* [DIRECTIONS]:
Reproduce the section of the listing that begins at the line containing "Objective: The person" and finishes at the line containing "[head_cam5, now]". Include both end lines and nothing beyond them.
---------- SUPPLIED DATA ----------
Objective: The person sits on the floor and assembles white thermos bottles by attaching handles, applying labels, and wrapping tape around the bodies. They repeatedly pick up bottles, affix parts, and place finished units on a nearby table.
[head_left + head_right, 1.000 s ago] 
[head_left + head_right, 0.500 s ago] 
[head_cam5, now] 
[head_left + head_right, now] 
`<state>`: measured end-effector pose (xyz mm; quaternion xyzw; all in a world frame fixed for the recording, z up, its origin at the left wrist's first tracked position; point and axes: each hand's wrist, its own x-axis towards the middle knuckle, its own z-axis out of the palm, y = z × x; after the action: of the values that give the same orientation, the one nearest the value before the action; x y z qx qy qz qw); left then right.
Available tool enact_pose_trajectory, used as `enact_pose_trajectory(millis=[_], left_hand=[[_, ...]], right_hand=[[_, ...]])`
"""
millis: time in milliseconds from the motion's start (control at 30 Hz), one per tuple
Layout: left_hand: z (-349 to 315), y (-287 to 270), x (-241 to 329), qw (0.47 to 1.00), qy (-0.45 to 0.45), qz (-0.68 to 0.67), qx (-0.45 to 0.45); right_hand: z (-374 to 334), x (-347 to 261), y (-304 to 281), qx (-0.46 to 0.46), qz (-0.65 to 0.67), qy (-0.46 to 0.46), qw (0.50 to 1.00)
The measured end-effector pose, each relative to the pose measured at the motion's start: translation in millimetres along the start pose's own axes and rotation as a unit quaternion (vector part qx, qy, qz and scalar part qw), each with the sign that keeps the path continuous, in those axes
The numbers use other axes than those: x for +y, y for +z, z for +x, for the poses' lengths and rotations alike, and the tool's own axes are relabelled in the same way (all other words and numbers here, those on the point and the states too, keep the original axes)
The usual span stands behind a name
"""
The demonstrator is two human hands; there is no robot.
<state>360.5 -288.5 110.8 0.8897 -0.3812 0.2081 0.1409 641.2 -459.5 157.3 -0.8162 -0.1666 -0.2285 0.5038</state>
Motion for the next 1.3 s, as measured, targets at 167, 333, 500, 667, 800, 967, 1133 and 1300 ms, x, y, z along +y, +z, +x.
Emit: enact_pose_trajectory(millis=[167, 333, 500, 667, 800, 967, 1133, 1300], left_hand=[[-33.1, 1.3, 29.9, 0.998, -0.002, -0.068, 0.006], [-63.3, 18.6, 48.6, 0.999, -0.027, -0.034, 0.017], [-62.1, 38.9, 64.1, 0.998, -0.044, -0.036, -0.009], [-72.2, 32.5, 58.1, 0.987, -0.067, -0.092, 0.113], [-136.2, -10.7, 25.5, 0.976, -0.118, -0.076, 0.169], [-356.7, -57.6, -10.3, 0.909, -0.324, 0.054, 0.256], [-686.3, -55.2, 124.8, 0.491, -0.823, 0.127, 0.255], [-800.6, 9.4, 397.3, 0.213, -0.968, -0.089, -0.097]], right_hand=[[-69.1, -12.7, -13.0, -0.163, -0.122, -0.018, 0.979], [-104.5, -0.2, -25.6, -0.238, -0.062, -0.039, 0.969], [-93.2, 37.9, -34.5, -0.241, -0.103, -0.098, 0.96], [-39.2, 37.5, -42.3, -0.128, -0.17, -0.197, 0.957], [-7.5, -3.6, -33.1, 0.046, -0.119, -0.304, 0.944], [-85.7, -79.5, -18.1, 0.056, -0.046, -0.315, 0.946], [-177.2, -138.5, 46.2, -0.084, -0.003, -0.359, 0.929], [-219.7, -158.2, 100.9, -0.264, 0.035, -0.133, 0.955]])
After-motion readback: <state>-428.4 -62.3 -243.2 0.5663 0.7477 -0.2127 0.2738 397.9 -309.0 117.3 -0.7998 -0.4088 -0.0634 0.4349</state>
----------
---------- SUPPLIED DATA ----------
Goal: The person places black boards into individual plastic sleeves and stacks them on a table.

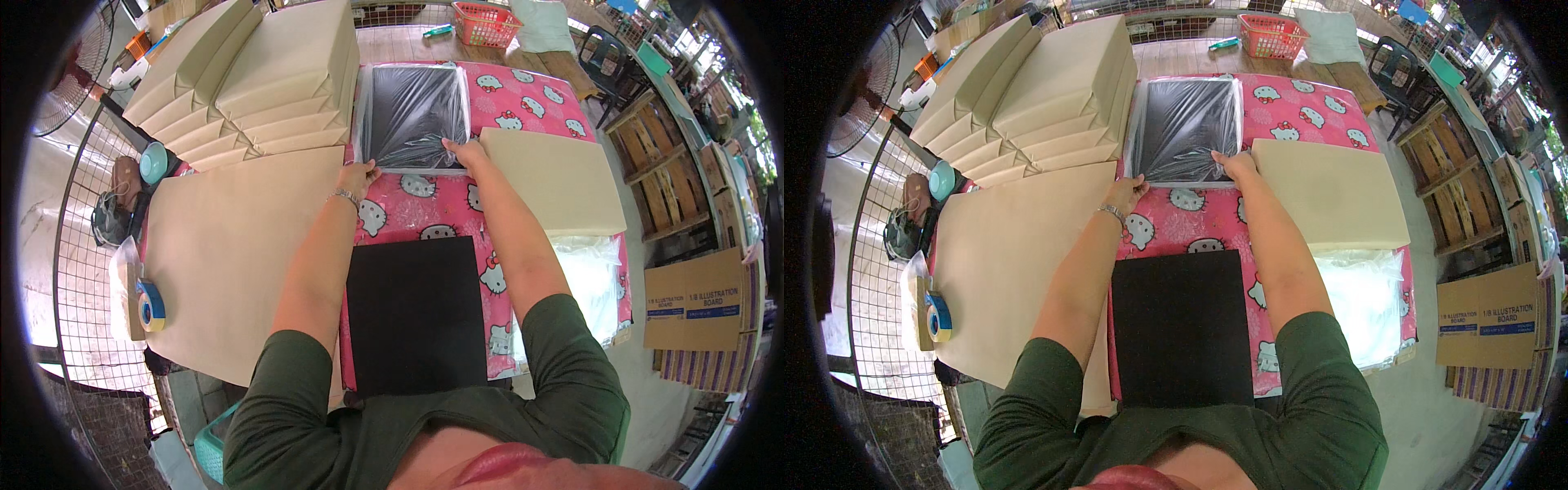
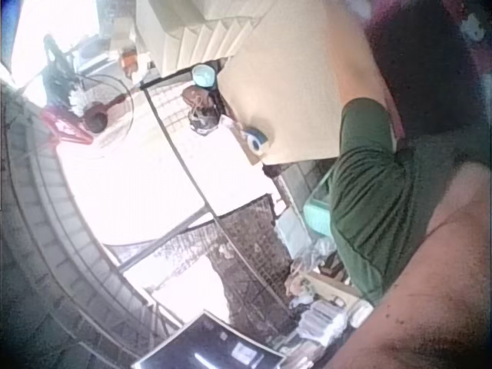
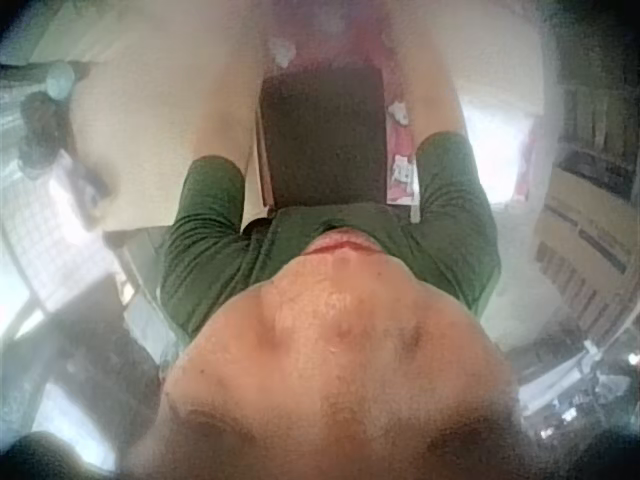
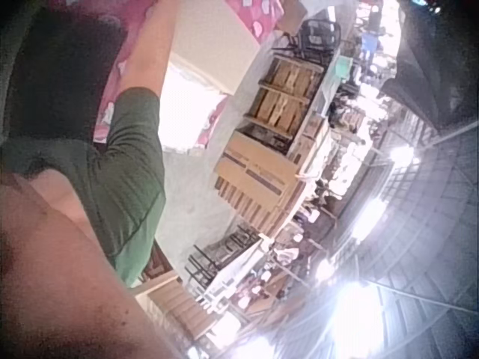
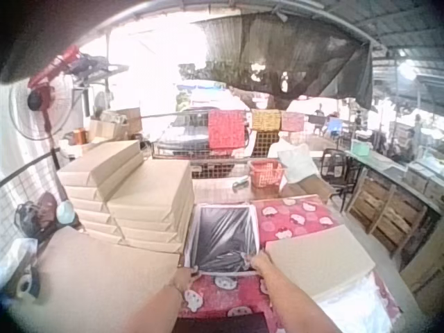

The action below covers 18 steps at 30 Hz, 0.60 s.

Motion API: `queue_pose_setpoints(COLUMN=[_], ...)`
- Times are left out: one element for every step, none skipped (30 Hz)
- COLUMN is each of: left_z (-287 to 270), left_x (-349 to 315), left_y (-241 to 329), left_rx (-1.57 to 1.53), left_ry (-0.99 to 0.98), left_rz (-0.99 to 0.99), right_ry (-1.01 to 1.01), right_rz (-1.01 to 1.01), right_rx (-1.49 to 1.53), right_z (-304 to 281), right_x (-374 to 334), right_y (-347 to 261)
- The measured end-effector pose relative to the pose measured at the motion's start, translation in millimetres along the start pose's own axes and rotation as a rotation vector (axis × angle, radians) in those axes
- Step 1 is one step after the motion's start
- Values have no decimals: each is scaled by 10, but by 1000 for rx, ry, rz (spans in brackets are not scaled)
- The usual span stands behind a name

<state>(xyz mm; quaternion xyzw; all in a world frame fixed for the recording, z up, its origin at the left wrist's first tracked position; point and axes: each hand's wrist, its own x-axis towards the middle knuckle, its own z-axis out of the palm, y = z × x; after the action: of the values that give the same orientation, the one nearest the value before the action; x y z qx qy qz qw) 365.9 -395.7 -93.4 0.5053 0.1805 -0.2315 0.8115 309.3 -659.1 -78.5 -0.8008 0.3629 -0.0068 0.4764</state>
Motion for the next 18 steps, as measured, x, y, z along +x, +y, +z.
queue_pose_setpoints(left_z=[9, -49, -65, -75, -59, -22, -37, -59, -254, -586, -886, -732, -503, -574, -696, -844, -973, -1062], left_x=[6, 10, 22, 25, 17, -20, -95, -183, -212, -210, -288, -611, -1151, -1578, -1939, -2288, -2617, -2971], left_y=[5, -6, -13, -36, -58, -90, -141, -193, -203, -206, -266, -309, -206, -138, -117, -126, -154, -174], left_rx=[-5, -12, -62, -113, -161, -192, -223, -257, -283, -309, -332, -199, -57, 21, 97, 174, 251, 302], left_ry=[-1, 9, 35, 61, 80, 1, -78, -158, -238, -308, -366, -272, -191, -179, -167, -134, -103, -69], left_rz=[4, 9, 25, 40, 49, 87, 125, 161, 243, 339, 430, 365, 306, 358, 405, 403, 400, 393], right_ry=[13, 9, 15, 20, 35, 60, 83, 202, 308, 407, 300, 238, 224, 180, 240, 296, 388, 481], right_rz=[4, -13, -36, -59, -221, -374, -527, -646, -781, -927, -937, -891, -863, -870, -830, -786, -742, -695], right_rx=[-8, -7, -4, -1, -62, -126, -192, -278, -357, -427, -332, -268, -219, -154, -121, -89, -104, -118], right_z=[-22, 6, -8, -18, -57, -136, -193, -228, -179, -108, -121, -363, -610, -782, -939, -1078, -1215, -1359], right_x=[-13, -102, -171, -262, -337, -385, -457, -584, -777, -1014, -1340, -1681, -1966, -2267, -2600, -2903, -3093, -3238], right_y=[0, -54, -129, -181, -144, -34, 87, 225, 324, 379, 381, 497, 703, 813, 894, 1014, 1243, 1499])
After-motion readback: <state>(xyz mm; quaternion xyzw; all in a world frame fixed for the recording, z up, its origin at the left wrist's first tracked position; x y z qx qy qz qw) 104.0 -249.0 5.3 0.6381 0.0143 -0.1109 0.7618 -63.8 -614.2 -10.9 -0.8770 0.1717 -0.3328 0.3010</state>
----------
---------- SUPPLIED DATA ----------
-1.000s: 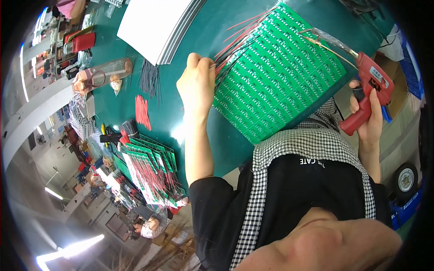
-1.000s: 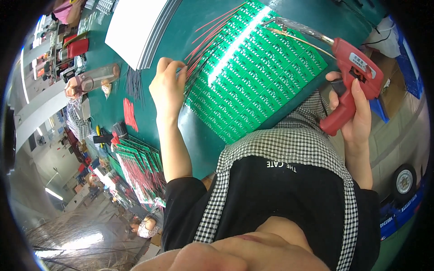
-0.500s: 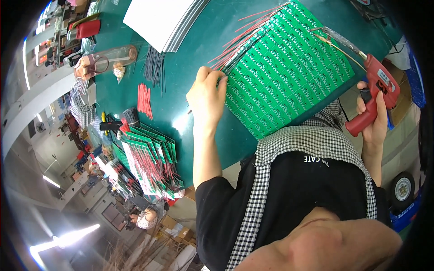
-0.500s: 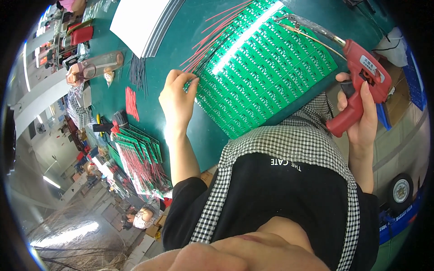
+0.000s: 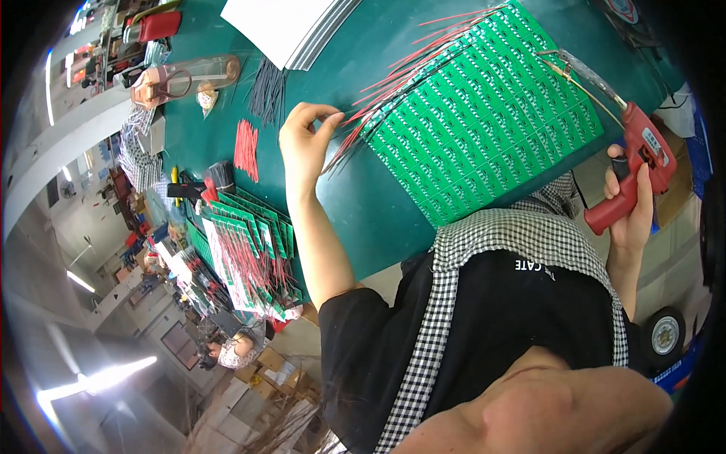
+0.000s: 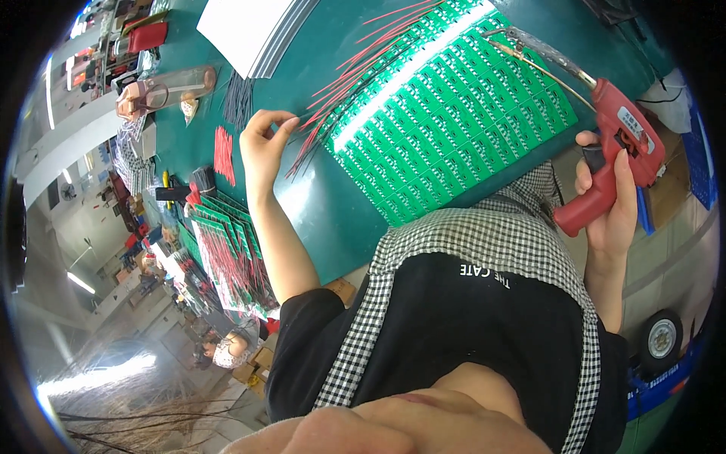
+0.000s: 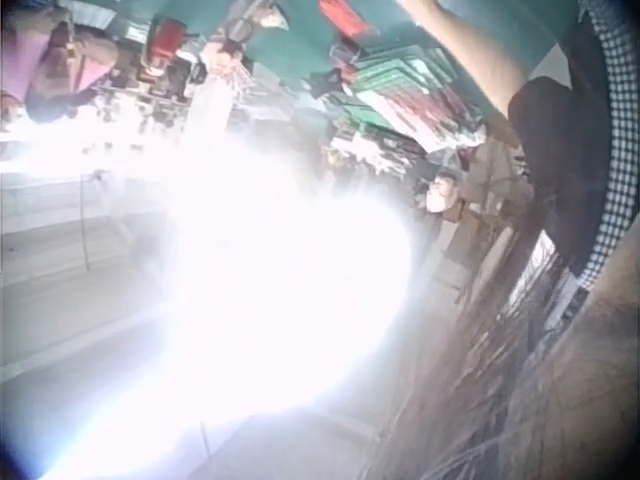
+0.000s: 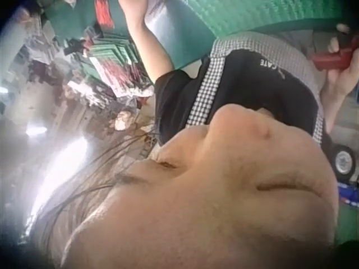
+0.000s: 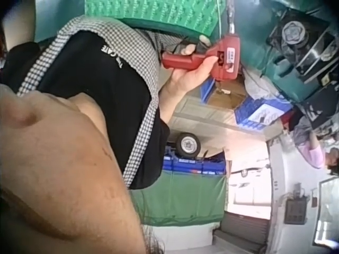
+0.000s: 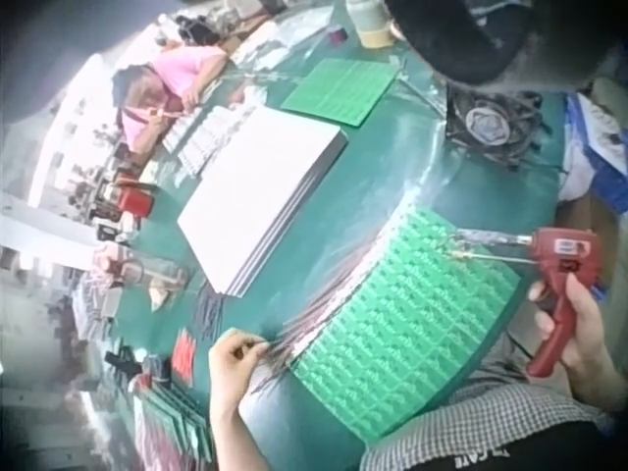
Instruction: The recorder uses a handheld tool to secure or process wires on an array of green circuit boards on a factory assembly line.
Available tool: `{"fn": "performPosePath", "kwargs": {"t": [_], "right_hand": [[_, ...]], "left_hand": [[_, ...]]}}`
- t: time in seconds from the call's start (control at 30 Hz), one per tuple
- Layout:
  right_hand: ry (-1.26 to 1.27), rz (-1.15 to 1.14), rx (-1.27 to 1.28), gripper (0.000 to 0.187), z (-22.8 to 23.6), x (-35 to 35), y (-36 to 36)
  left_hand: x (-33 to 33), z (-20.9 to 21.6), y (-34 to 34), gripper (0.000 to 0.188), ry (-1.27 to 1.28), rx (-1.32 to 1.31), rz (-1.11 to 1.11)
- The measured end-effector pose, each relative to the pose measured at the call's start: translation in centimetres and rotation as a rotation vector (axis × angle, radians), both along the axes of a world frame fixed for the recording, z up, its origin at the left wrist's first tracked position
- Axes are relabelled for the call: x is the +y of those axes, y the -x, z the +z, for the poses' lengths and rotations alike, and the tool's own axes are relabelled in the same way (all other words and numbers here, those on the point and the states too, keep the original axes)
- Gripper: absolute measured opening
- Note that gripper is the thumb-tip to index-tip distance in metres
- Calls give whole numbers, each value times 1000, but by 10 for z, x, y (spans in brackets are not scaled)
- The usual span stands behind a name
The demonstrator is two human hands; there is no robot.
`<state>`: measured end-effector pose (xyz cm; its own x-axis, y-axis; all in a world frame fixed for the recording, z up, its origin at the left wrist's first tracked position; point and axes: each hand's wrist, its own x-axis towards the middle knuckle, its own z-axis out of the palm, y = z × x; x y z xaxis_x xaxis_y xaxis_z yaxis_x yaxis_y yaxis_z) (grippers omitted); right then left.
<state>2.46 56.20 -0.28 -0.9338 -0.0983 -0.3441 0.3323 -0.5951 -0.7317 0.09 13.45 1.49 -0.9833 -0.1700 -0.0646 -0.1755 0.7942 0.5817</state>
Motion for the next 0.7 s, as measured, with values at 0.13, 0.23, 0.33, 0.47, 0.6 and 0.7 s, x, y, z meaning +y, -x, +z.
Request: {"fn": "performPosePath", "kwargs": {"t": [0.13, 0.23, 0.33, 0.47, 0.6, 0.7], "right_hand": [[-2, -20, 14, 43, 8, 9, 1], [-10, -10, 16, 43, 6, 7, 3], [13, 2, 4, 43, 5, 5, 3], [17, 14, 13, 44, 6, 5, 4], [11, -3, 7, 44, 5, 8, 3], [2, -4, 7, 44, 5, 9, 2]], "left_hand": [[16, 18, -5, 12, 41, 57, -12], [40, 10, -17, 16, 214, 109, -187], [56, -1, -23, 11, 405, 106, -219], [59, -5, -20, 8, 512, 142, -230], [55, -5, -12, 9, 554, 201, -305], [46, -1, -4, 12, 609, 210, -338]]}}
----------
* [FINISHED TASK]:
Objective: The person sits on the floor and assembles white thermos bottles by attaching handles, applying labels, and wrapping tape around the bodies. They repeatedly pick up bottles, affix parts, and place finished units on a nearby table.
[head_left + head_right, 1.000 s ago] 
[head_left + head_right, 0.500 s ago] 
[head_cam5, now] 

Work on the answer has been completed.